Posted by joeyp on Mon 13 Oct 2008 at 07:58 PM
After looking into the projector earmark, there certainly seems to be more here than meets the eye.
While the Adler Planetarium earmarks look normal on the surface, there is a catch. The Chairman and two of the Vice Chairman of the Adler Planetarium Board of Trustees raised a total of almost $250,000 for Sen. Obama’s 2008 Presidential campaign.
The Chairman of the Board of Trustees, Frank Clark, stands out amongst Obama supporters. On Sen. Obama’s website, Mr. Clark is listed as a bundler who raised in excess of $200,000 for the Senator’s Presidential campaign. In 2004, Mr. Clark donated $5,000 to the then State Senator Obama’s U.S. Senate bid. In 2005, Mr. Clark became the Chairman of the Board at Adler Planetarium, and in 2006 Sen. Obama earmarked $300,000 to the Planetarium. Then, in the same year that Mr. Clark’s involvement in the Obama campaign skyrocketed to raising an excess of $200,000, Sen. Obama’s earmark for the Adler Planetarium increased tenfold to $3,000,000.
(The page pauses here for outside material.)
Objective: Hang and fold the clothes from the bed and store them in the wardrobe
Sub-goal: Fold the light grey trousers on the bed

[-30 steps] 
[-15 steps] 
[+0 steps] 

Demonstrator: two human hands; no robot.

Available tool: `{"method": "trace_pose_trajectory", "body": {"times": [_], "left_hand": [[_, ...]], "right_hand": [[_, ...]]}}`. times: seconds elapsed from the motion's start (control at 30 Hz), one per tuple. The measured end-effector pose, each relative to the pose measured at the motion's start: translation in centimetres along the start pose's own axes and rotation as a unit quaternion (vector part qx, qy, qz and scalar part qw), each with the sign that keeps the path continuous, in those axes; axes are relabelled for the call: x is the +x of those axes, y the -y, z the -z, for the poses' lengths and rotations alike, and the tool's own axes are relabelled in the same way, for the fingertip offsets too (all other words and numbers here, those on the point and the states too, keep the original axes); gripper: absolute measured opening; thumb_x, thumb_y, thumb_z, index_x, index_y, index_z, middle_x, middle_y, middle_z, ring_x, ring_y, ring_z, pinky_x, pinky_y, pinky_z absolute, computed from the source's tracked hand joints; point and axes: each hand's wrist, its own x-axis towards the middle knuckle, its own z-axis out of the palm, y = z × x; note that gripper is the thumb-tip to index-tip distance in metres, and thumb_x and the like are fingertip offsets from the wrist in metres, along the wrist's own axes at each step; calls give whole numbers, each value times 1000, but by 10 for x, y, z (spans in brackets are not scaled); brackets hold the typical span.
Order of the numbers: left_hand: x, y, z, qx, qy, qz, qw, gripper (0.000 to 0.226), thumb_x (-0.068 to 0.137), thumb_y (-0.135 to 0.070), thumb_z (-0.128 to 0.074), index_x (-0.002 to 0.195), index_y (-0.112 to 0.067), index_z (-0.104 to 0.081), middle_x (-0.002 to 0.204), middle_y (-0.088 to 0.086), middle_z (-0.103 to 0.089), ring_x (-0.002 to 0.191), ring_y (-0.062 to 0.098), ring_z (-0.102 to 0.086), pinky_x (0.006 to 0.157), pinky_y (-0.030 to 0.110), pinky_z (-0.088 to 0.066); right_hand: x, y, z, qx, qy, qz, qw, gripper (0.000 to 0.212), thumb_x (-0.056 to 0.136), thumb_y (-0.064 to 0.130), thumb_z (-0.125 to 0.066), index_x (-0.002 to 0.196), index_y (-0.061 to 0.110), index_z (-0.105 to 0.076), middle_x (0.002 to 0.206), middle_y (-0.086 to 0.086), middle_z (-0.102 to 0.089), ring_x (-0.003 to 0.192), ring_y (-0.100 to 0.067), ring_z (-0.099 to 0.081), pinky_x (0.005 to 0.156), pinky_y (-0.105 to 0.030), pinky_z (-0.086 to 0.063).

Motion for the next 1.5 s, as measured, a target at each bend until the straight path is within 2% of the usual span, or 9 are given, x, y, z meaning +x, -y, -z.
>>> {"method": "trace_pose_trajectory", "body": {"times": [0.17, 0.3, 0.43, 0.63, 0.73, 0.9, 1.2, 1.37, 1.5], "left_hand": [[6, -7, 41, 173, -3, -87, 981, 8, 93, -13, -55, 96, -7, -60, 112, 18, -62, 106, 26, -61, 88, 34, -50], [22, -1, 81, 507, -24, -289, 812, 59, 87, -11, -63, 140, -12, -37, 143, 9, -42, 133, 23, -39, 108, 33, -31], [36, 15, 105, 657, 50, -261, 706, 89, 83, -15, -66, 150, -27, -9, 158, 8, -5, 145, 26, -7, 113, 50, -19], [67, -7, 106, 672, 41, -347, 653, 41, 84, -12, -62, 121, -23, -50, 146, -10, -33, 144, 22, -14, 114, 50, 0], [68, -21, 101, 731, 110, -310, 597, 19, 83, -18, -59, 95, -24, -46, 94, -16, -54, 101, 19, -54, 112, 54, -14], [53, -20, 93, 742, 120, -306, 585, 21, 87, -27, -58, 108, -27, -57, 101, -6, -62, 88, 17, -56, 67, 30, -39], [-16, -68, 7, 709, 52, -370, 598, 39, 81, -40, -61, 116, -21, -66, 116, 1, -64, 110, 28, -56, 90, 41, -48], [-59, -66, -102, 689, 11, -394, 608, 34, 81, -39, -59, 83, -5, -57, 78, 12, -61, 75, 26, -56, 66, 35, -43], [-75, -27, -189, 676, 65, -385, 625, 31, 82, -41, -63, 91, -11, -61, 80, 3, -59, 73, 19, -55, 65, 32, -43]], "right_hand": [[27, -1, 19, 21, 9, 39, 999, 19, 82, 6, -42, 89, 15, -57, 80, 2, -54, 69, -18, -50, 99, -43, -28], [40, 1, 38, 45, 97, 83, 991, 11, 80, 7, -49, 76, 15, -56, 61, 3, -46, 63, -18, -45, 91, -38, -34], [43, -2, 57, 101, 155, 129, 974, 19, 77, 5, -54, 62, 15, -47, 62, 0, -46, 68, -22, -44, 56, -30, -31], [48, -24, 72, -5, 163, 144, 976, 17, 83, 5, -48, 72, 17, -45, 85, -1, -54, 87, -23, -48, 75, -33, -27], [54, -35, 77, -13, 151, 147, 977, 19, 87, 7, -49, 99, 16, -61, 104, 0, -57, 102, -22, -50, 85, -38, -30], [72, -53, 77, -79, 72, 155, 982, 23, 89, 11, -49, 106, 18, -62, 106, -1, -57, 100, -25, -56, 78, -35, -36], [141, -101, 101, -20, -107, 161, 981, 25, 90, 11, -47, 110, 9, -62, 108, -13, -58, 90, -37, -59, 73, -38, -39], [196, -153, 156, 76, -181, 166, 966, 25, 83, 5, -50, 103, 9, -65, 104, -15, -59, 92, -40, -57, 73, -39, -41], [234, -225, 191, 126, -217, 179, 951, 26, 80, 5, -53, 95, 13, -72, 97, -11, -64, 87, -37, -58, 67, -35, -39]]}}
Mr. Clark isn’t the only problematic donor. Two of the Vice Chairmen of the Board, Brian Cressey and Peter Thompson are also significant donors. Between donations from Mr. Thompson and the Cressey household, Sen. Obama received $13,800. The most significant donor here is Mr. Cressey. As a first time donor, Mr. Cressey gave the maximum possible individual donation in essentially one big check. What makes this even more troubling is that Mr. Cressey had never given to Sen. Obama before 2008, the year in which the Adler Planetarium’s earmark increased tenfold.
The fact that three ranking members of the Adler Planetarium’s Board donated huge sums of money (at least $200,000) is interesting by itself. The fact that these enormous contributions came in the same year that Sen. Obama increased their earmark by 900% is truly unsettling.
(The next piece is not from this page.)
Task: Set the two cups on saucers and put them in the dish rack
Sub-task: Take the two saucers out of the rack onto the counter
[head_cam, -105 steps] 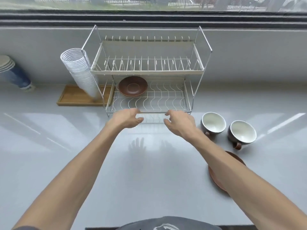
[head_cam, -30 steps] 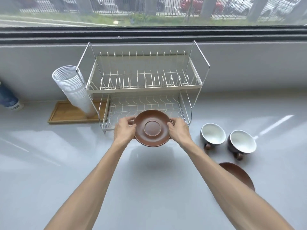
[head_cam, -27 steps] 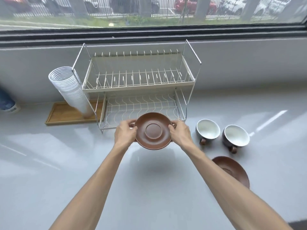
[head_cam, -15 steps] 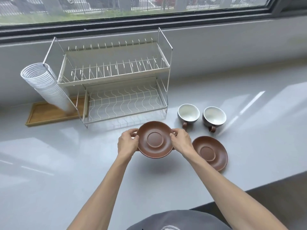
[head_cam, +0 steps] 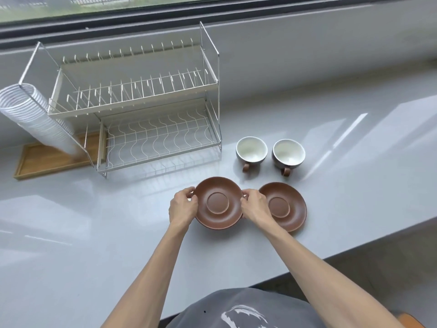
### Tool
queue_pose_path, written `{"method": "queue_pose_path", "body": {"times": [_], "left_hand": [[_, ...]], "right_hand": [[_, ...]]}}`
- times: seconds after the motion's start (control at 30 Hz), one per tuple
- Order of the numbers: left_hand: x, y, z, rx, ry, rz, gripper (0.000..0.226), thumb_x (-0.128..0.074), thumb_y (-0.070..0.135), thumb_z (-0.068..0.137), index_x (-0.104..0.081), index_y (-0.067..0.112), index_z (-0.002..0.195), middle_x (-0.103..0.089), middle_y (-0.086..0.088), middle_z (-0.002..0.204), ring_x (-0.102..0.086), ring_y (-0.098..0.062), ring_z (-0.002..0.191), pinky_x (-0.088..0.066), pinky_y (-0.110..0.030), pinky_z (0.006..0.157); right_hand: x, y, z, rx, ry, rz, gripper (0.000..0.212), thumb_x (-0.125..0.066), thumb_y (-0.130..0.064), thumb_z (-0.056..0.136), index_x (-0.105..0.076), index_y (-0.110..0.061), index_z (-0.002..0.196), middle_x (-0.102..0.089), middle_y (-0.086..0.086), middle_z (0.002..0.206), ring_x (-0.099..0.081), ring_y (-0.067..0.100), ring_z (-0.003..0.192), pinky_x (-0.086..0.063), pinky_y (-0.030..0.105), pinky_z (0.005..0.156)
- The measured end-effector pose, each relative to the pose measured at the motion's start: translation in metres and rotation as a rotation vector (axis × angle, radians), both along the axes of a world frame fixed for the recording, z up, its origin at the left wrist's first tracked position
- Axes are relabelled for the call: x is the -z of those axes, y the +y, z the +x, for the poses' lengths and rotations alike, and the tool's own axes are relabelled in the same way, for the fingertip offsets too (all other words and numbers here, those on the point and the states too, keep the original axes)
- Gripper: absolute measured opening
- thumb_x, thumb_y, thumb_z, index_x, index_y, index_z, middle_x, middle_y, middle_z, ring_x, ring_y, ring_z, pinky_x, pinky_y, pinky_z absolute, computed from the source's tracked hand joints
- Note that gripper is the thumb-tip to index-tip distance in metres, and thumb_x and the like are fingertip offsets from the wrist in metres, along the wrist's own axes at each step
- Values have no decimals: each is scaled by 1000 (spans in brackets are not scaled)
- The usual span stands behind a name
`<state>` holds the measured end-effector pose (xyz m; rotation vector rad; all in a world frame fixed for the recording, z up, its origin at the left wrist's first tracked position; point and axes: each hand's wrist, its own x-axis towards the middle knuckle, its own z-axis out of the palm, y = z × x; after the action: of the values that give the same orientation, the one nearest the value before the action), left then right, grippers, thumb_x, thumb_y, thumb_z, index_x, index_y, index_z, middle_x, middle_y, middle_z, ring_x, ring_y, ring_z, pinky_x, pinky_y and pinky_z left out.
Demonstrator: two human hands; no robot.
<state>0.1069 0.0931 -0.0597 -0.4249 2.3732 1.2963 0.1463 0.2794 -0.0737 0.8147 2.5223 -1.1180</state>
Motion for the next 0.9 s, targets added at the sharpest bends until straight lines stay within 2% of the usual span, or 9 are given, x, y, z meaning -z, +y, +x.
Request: {"method": "queue_pose_path", "body": {"times": [0.23, 0.67, 0.8, 0.9], "left_hand": [[3, 9, -3, 25, -32, -55, 47, -49, 18, 94, -57, 16, 141, -64, -8, 137, -68, -39, 110, -50, -47, 104], [11, 15, -18, 68, -19, -126, 42, -50, 18, 95, -63, 15, 134, -68, -8, 131, -64, -35, 115, -51, -46, 101], [15, 15, -19, 67, -29, -161, 40, -48, 20, 94, -65, 16, 130, -70, -7, 114, -65, -35, 110, -51, -42, 100], [17, 16, -21, 72, -31, -190, 41, -48, 21, 94, -65, 18, 130, -71, -7, 119, -62, -31, 107, -49, -39, 97]], "right_hand": [[8, 1, -2, -22, -31, 36, 41, -43, -2, 95, -65, -4, 130, -66, 17, 132, -56, 35, 128, -47, 38, 104], [15, 2, -10, -79, -101, 77, 29, -44, -11, 93, -64, 0, 111, -65, 22, 124, -60, 41, 118, -48, 39, 93], [14, 0, -12, -111, -109, 92, 8, -45, -12, 92, -51, -10, 89, -67, 22, 118, -61, 42, 113, -48, 39, 88], [11, -1, -13, -113, -109, 97, 6, -44, -12, 92, -46, -12, 86, -67, 23, 116, -61, 43, 112, -48, 39, 86]]}}
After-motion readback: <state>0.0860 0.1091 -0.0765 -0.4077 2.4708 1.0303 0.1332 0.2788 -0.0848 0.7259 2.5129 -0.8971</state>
This material wasn’t difficult to find, in fact Thenextright did it performing a task once referred to as journalism.
http://thenextright.com/davidb11171/change-you-can-earmark
Posted by Carl Stevens on Mon 13 Oct 2008 at 11:12 PM
So just like the earmark for the Planetarium, Michelle's employer's earmark and Father Pfelgers money, it seems that Friends of Barry certainly are lucky when appropriation time comes.
Posted by Carl Stevens on Mon 13 Oct 2008 at 11:16 PM
The Adler Planetarium is a non-profit organization. Should we not distinguish between candidate fundraising done by someone on the board of a non-profit public resource and someone with business interests resulting in personal profit from the election of a particular official? I don't know anything about the business interests of the fundraisers in question, but I see no problem with civic-minded individuals working for the election of someone they perceive to have the best interests of the public in mind. Does anyone have evidence to suggest that these fundraisers stood to gain personally from their association?
Posted by R Ungefehr on Tue 14 Oct 2008 at 11:56 AM
Should we not distinguish between candidate fundraising done by someone on the board of a non-profit public resource and someone with business interests resulting in personal profit from the election of a particular official?
Tit for tat and quid pro quo, and in this case pay for play are just as bad regardless of where they are done.
Does anyone have evidence to suggest that these fundraisers stood to gain personally from their association?
Aside from a multi million dollar earmark?
Posted by Carl Stevens on Wed 15 Oct 2008 at 12:32 PM
"Aside from a multi million dollar earmark?"
Which is obviously not a personal gain for men working for a non-profit.
It's interesting that after joeyp called Carl Stevens on his utter lack of evidence that anything improper occured, Carl ignored everything joeyp had to say and repeated the same mistake with a different story. Happenstance doesn't make a story true no matter how much you'd like it to be so or how vile it may sound.